I agree about the part of not accessing information from production. But I am wo...

Kalium · on June 18, 2021

> But I am wondering how could we debug or test something which happens only on production? I ask this because there are some bugs that can appear at the intersection of code and data.

I've found that your strategy depends greatly on the kind of bug and what kind of service:

* If you're implementing a DNS server, you can copy live queries and compare good-to-bad. Then you can notify when something bad crops up. But odds are you aren't implementing a DNS server.

* If you're working on something whose behavior potentially changes under load, you need to find a way to replicate load. Some companies have entire production environments where release candidates are sent without being less secure. Cloudflare has some of these - I implemented one of the early versions.

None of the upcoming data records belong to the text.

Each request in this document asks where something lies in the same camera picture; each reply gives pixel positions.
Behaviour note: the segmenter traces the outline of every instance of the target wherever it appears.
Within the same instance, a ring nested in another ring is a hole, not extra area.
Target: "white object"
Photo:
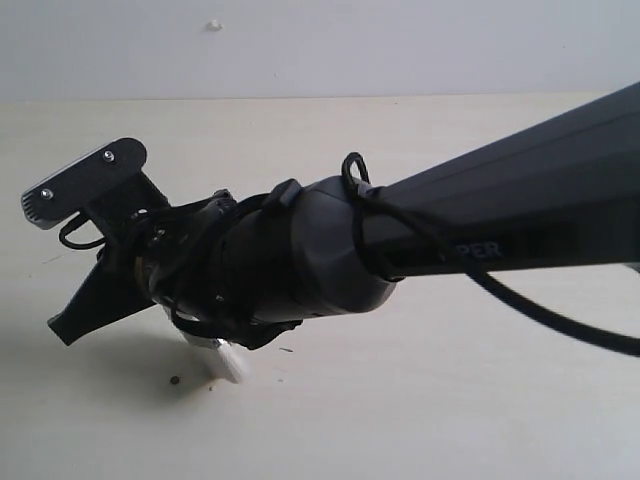
[[[207,28],[214,32],[219,32],[224,28],[224,25],[220,23],[220,20],[213,19],[207,24]]]
[[[171,312],[164,308],[168,317]],[[182,313],[182,318],[192,319]],[[211,377],[222,378],[232,383],[242,383],[251,373],[249,363],[242,358],[237,347],[221,338],[201,338],[180,332],[189,343],[195,355],[204,363]]]

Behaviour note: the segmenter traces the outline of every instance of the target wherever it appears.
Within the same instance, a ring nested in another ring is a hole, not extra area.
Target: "robotic arm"
[[[172,207],[123,138],[22,197],[27,219],[97,264],[49,321],[67,345],[160,304],[192,338],[256,349],[313,317],[374,310],[410,276],[466,273],[558,331],[640,355],[640,342],[578,324],[487,271],[640,261],[640,83],[386,187],[362,157],[306,187],[240,202],[227,190]],[[356,165],[360,178],[351,170]],[[103,239],[67,236],[91,221]]]

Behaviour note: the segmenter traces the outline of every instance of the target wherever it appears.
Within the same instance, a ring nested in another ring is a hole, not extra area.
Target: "black bracket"
[[[22,195],[27,219],[48,230],[74,213],[90,219],[105,238],[98,263],[49,327],[67,345],[83,335],[154,305],[138,287],[125,239],[136,216],[169,207],[142,173],[147,151],[121,138],[76,160]]]

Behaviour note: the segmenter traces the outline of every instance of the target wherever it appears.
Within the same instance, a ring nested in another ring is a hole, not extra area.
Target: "light wooden surface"
[[[241,386],[208,383],[157,308],[67,348],[45,322],[94,257],[28,224],[18,201],[120,136],[147,145],[146,172],[175,203],[309,183],[351,150],[388,184],[596,96],[0,105],[0,477],[637,479],[640,360],[539,327],[461,276],[305,322],[247,354]],[[622,267],[500,278],[640,334],[640,278]]]

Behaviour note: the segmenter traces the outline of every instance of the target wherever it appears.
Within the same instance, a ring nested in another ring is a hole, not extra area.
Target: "black cable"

* If you're dealing with weird logic tied to edge cases in the database, you need to work to identify those. Having live data often makes it only marginally easier.

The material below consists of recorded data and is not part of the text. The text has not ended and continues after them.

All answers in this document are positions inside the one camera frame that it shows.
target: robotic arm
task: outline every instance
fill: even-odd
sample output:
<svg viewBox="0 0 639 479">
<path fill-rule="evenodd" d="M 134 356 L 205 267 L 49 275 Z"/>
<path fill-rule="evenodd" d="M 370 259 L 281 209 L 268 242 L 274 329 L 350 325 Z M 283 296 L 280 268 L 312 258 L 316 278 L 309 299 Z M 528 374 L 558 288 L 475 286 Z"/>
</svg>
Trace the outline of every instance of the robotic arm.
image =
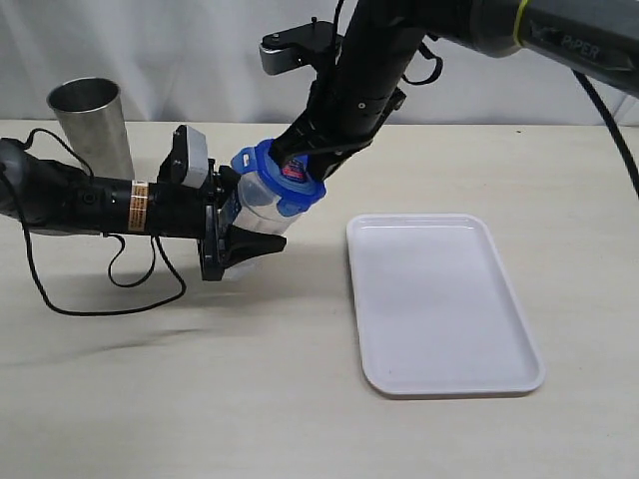
<svg viewBox="0 0 639 479">
<path fill-rule="evenodd" d="M 193 239 L 203 279 L 220 280 L 284 249 L 282 234 L 325 195 L 323 182 L 401 107 L 397 85 L 426 36 L 493 57 L 529 48 L 639 97 L 636 0 L 359 0 L 344 37 L 314 19 L 264 38 L 267 73 L 311 65 L 318 77 L 291 126 L 242 150 L 231 168 L 216 171 L 186 126 L 154 184 L 93 178 L 3 139 L 0 214 L 34 233 Z M 208 164 L 197 185 L 185 183 L 190 164 Z"/>
</svg>

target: white tray
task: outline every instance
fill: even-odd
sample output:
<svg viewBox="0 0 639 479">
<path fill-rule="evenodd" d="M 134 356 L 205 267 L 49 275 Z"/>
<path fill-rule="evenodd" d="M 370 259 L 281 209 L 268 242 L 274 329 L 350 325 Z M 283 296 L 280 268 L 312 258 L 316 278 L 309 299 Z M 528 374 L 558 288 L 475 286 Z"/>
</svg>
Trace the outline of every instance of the white tray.
<svg viewBox="0 0 639 479">
<path fill-rule="evenodd" d="M 364 374 L 390 396 L 520 395 L 545 369 L 488 228 L 468 215 L 353 219 Z"/>
</svg>

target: stainless steel cup
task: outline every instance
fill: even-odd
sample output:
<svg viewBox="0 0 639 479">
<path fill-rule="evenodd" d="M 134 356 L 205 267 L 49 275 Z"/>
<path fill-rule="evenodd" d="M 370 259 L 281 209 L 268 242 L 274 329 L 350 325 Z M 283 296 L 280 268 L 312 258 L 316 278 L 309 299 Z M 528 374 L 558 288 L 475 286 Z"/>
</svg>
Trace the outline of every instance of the stainless steel cup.
<svg viewBox="0 0 639 479">
<path fill-rule="evenodd" d="M 135 177 L 120 87 L 105 78 L 71 80 L 47 98 L 71 148 L 96 177 L 132 180 Z"/>
</svg>

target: yellow ring
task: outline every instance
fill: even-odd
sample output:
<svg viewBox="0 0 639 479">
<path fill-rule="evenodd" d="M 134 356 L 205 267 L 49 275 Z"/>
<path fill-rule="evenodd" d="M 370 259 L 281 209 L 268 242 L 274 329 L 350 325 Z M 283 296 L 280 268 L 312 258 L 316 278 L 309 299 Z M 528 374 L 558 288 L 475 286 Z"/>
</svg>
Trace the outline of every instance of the yellow ring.
<svg viewBox="0 0 639 479">
<path fill-rule="evenodd" d="M 529 1 L 530 0 L 521 0 L 521 3 L 519 4 L 519 10 L 517 10 L 517 18 L 515 18 L 515 28 L 512 33 L 515 43 L 521 48 L 523 48 L 523 44 L 521 43 L 521 40 L 519 40 L 519 29 L 521 28 L 521 19 L 523 18 L 523 12 L 528 6 Z"/>
</svg>

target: white table surface
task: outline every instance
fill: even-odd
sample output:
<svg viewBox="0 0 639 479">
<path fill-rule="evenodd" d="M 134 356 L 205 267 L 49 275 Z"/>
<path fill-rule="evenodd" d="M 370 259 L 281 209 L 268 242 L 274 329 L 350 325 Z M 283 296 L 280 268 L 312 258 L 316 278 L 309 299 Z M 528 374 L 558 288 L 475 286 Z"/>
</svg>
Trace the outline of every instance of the white table surface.
<svg viewBox="0 0 639 479">
<path fill-rule="evenodd" d="M 0 122 L 0 135 L 34 125 Z M 155 176 L 174 127 L 130 125 L 141 179 Z M 226 161 L 282 130 L 198 128 Z M 639 130 L 625 134 L 639 152 Z M 39 142 L 42 158 L 65 158 Z M 486 221 L 544 386 L 517 399 L 372 392 L 344 251 L 346 223 L 365 213 Z M 167 240 L 186 298 L 69 318 L 43 306 L 19 227 L 2 219 L 0 478 L 639 477 L 639 204 L 605 130 L 387 127 L 288 237 L 238 283 L 201 283 L 195 245 Z M 35 249 L 63 306 L 132 306 L 175 288 L 163 270 L 140 290 L 110 286 L 113 239 L 37 238 Z M 128 253 L 120 271 L 142 271 L 146 241 Z"/>
</svg>

There are products out there that will synthesize large amounts of production-like data based on the patterns in your database. I've used tonic.ai, and I know there are others. As you say, this is a touchy process with nasty error cases. Having someone else implementing it might be desirable.

eru · on June 18, 2021

Use a copy of production (perhaps anonymized) for debugging, and delete the copy afterwards.

> But then if there are bugs suddenly we have a live internal DB with customer data which is not wanted.

Don't let the production-copy touch your normal development environment. Make sure it's deleted in time.

onion2k · on June 18, 2021

Use a copy of production (perhaps anonymized) for debugging, and delete the copy afterwards.

This way of debugging assumes a lot of things;

- You're assuming that your anonymization script works. What if some data isn't removed?

- What if the system you're using for debugging sends an email or connects to a webhook or attaches to a remote volume or pushes to a cloud service etc etc? Did your anonymization step really work?

- What if someone has connected the system you're debugging on to a production service by mistake? That would mean you're not even using the anonymized database. You're really on production..

- What if you forget to delete the database afterwards? Or forget to purge a cache? Or you fail to delete a container? Or you do delete the container, but not the container volumes? That production data is still there. Oops.

It's much simpler to just not use production data for debugging. It makes debugging harder, which is annoying, but you can't go wrong and accidentally leak your user's data. I'd prefer to just spend more time on debugging than have my users data be put at risk.

eru · on June 18, 2021

Yes, obviously you'd try to debug as much as possible without touching production data.

Of course, different businesses also have different requirements on how sensitive production data is.